Salı, Aralık 30, 2008

BİLMEYENE HARAM OLSUN...

Tuhaf bir toplum olduk! Tuhaf bir devlet olduk!
Milletle devlet farklı! Başımıza çuval geçirilir, millet rencide olur ama; "Büyük devletler özür dilemez." diyenler çıkar!...
Komşumuzun, dindaşımızın, kardeşimizin kanı yüzümüze sıçrar, müslümanın feryâdı arşı yırtar ama yandaş ve gayr-ı milli basında-medyada harıl harıl "Noel" eğlenceleri hazırlıkları!...

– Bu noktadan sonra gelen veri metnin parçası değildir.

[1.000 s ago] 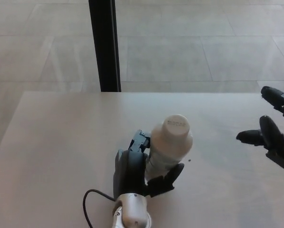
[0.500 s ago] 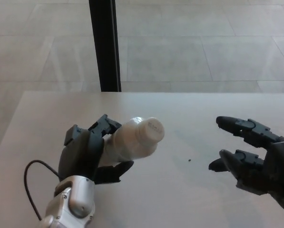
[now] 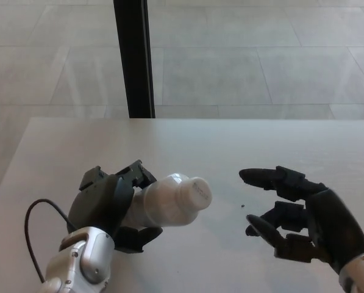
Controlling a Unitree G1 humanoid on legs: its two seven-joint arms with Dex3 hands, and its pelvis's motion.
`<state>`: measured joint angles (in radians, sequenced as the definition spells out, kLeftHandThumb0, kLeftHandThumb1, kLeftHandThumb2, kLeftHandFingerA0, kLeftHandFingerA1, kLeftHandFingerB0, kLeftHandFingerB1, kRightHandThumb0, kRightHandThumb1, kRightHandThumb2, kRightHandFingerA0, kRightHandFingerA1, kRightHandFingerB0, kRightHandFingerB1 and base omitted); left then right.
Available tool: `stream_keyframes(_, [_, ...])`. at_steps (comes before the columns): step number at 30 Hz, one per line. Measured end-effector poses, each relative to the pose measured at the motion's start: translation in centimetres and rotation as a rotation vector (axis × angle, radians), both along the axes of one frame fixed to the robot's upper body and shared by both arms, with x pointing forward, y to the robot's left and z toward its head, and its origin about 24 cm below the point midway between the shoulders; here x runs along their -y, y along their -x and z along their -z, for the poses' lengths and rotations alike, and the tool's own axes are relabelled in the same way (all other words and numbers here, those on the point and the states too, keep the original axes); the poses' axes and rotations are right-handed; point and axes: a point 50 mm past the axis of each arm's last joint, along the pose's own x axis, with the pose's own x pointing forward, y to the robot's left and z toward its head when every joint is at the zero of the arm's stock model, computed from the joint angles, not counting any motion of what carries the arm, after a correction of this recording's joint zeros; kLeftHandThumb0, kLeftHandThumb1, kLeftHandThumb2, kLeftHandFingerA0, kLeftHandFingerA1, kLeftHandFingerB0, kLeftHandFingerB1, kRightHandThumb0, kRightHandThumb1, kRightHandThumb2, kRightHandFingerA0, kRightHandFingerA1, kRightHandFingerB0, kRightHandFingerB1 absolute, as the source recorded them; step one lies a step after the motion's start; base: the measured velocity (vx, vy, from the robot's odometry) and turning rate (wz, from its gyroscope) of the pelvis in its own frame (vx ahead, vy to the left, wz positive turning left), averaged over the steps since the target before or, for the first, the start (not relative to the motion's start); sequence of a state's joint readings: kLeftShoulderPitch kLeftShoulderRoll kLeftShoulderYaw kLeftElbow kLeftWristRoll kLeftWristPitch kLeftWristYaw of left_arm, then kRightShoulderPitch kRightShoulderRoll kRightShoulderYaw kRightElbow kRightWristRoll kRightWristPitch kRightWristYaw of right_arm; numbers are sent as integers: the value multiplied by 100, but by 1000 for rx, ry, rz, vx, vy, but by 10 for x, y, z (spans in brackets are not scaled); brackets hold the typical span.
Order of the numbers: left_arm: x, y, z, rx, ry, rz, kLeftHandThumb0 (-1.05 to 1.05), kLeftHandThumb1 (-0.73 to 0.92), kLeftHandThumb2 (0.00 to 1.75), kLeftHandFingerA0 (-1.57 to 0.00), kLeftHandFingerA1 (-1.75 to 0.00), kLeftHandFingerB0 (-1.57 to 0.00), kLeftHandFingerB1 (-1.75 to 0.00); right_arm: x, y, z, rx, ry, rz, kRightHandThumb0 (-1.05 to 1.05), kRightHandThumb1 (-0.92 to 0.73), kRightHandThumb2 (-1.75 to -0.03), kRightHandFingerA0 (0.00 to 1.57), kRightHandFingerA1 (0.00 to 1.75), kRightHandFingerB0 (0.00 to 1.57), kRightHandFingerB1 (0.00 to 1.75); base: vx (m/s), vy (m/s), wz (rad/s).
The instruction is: The robot uses its left hand to to lift the bottle kept on the middle of the desk and tilts it towards its right hand. It then uses its right hand to rotate its cap to open it and places the bottle and cap back on the desk
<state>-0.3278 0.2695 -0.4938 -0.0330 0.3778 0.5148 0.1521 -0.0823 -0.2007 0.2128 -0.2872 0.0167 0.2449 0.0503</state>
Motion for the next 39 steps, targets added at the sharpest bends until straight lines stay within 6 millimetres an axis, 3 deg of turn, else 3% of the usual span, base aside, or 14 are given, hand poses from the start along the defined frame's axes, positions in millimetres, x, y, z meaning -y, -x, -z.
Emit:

Burnumuzun dibinde yahudiler, dindaşlarımıza soykırım uyguluyorlar! Okyanus ötesinden gelen ve gelişlerini, "Haçlı Seferi" olarak açıklayan, ABD adındaki müttefik(!)imiz, yıllardır Irak'ta müslümanlara zulüm yapıyorlar. İşgal edilen Irak'ta tecâvüze uğrayan müslüman kadınların feryâtlarını, okyanus ötesinden gelen işgalcinin vatandaşları duydu, protesto etti ama biz duymadık! Duyduysak ta umursamadık! "Bana ne? Hak ettiler!" gibi ne tarihimizle, ne kimliğimizle, ne de dinimizle uyuşmayan bir tavır sergiledik!...

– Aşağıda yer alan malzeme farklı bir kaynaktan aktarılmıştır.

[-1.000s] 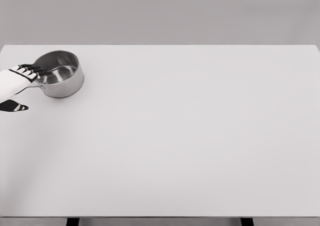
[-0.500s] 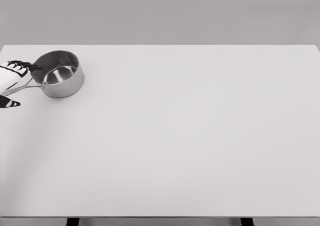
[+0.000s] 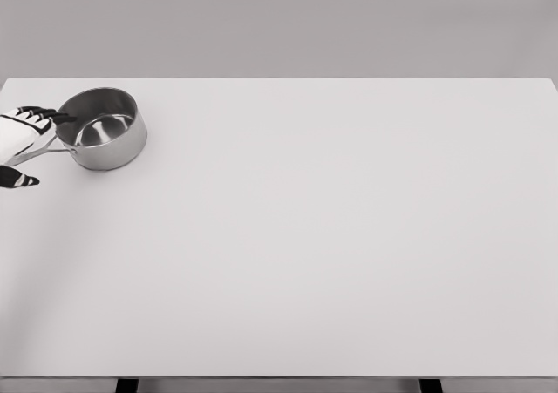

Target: Rotate pot handle

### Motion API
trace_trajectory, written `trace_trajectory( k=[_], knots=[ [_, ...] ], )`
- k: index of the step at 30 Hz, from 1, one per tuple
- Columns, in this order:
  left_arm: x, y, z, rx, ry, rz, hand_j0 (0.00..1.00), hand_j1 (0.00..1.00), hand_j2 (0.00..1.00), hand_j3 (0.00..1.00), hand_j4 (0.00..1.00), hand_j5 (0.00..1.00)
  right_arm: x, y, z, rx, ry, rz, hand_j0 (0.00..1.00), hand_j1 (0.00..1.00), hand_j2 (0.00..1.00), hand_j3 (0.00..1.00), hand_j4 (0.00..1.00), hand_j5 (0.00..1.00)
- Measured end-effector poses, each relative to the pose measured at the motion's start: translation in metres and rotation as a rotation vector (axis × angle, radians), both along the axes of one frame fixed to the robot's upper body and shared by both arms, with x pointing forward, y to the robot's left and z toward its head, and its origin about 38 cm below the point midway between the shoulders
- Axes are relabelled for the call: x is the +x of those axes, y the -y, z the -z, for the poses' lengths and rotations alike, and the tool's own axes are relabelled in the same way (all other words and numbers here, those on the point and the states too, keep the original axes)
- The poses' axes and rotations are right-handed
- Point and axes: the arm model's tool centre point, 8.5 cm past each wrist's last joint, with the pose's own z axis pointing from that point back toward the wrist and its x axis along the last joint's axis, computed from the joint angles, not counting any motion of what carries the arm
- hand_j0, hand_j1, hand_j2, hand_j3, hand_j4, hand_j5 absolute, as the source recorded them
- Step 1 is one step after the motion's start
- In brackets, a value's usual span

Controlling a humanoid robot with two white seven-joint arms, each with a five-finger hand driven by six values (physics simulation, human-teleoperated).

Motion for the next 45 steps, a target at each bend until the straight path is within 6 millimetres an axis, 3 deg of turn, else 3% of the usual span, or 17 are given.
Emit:
trace_trajectory(
  k=[21,45],
  knots=[
    [0.008,-0.007,0.012,-0.039,-0.023,-0.040,1.00,1.00,1.00,1.00,1.00,1.00,0.000,0.000,0.000,0.000,0.000,0.000,1.00,1.00,1.00,1.00,1.00,1.00],
    [0.018,-0.023,0.002,-0.050,-0.011,-0.086,1.00,1.00,1.00,1.00,1.00,1.00,0.000,0.000,0.000,0.000,0.000,0.000,1.00,1.00,1.00,1.00,1.00,1.00]
  ],
)
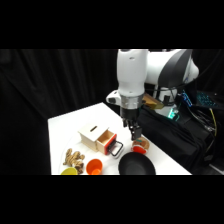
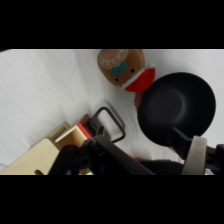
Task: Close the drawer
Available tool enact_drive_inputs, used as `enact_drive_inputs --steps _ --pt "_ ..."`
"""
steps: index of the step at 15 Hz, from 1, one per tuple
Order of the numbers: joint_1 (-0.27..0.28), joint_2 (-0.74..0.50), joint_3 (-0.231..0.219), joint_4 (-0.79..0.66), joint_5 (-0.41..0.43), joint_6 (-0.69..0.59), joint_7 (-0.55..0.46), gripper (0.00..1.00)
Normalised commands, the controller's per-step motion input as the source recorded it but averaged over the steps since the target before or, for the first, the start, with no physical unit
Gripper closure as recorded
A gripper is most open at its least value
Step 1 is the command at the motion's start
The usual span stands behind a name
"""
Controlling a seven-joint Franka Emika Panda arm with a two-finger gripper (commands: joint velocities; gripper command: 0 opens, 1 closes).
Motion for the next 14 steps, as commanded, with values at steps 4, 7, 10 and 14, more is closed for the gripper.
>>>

Nüfusunun %99.9'u müslüman olan bir ülkede; müslümanlık adıyla, propoganda yaparak yönetime gelip; Kur'an-ı Kerim'de, yahudi ve hıristiyanların birbirleriyle dost oldukları, onlarla dost olunmaması, onlarla dost olanların onlardan sayılacağı şeklinde ki açık emre rağmen, Haçlı ve Yahudiyle dost olabilmek için olmadık tavizler verdiler!
Haçlı'ya; Türkçe, islâmın emrettiği tavırla karşı koyan, Hz. Peygamberimiz(s.a.v.)'in kabrini yıkmaya niyetlenen Suûdileri tehdit ederek yıkımı engelleyen Muhteşem Türk Gazi Mustafa Kemal'e, dinsizlik te dahil söylemediklerini bırakmadılar! Yetmedi, ABD askerlerine dualar ettiler!

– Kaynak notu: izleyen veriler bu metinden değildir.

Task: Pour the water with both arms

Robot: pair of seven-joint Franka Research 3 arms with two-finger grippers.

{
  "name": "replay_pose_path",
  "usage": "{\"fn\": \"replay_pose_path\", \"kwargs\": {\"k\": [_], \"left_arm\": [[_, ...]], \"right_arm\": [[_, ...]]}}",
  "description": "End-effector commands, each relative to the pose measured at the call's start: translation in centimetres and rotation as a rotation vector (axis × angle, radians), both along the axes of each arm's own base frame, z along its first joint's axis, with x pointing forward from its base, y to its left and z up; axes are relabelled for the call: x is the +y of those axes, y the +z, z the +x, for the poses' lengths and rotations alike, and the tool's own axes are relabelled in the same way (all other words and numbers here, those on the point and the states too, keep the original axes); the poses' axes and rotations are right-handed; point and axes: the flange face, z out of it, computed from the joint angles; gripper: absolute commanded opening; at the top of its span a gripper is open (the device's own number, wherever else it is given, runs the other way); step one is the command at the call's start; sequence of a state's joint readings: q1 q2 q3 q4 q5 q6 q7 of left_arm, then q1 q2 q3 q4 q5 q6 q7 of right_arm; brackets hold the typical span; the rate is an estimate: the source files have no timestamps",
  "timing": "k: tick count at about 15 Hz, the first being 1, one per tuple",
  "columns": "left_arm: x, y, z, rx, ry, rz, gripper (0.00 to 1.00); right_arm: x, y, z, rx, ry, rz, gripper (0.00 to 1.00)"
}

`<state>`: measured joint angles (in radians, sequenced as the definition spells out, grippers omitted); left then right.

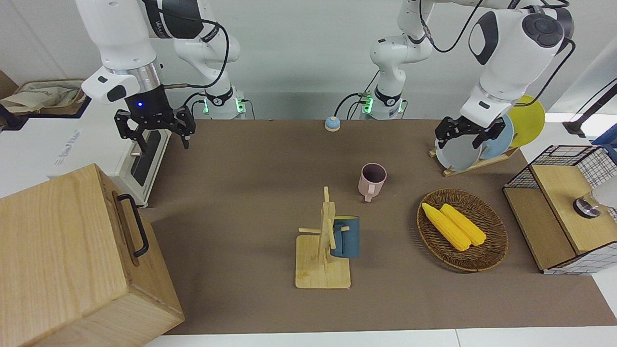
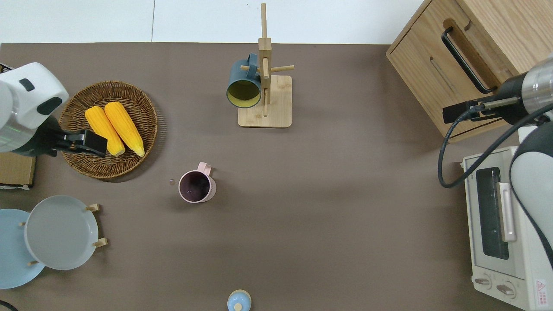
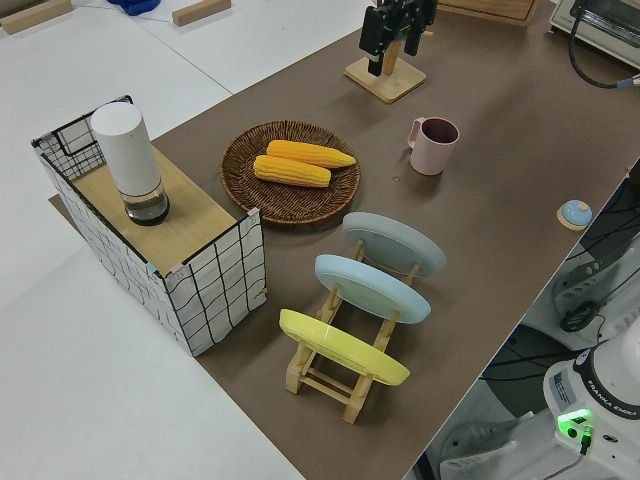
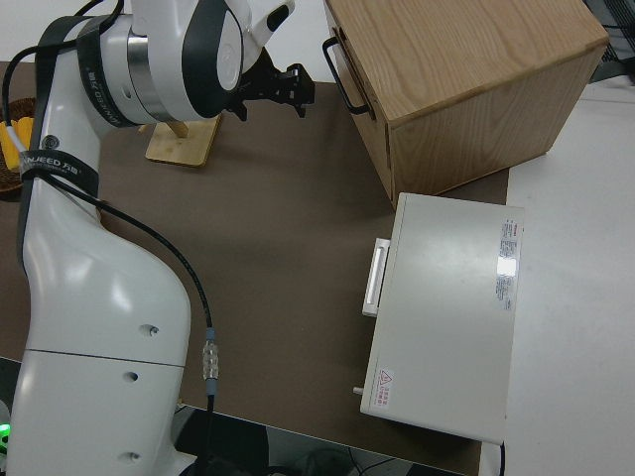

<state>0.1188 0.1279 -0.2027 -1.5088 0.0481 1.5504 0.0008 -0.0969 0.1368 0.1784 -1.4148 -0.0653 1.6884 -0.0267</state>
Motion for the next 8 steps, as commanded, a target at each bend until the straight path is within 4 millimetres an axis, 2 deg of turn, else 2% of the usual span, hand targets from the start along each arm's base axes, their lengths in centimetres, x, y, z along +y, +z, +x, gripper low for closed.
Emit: {"fn": "replay_pose_path", "kwargs": {"k": [1,3,5,8], "left_arm": [[-2.1,0.4,-1.1,0.032,-0.039,0.013,1.00],[-3.1,1.5,-1.8,0.029,-0.037,-0.053,1.00],[-3.2,2.2,-2.2,0.022,-0.035,-0.081,1.00],[-3.6,2.2,-2.2,0.022,-0.038,-0.080,1.00]], "right_arm": [[-0.2,0.3,-0.4,-0.008,0.013,0.009,0.992],[-0.2,0.3,-0.4,-0.008,0.013,0.009,0.994],[-0.2,0.3,-0.4,-0.008,0.013,0.009,0.994],[-0.2,0.3,-0.4,-0.008,0.013,0.009,0.992]]}}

Bu Allahçı, dinci, iman pazarlayıcıların aksine bakın dinsiz(!) Mustafa Kemâl, ne demiş Filistin'le ilgili; "Arapların arasında mevcut olan karışıklığı ve hoşnutsuzluğu kimse bizim kadar bilemez. Biz vakıa birkaç sene Araplardan uzak kaldık. Fakat şimdi kendimize kâfi derecede güvenip kudretimizi bildiğimiz için İslâmiyet`in mukaddes yerlerinin Musevilerin ve Hıristiyanların nüfuzunun altına girmesine mani olacağız. Binaenaleyh şunu söylemek istiyoruz ki, buraların Avrupa emperyalizminin oyun sahası olmasına müsaade etmeyeceğiz. Biz şimdiye kadar dinsiz ve İslâmiyet`e lâkayt olmakla ittiham edildik. Fakat bu ittihamlara rağmen Peygamber`in son arzusu yani, mukaddes toprakların daima İslâm hâkimiyetinde kalmasını temin için hemen bugün kanımızı dökmeğe hazırız. Cedlerimizin, Selâhaddin`in idaresi altında, uğrunda Hıristiyanlarla mücadele ettikleri toprakların yabancı hâkimiyet ve nüfuzunun tahtında bulunmasına müsaade etmeyeceğimizi beyan edecek kadar bugün, Allah`ın inayeti ile kuvvetliyiz. Avrupa bu mukaddes yerlere temellük etmek için yapacağı ilk adımda, bütün İslâm âleminin ayaklanıp icraata geçeceğine şüphemiz yoktur."(27 temmuz 1937-Hakimiyet-i Milliye Gazetesi)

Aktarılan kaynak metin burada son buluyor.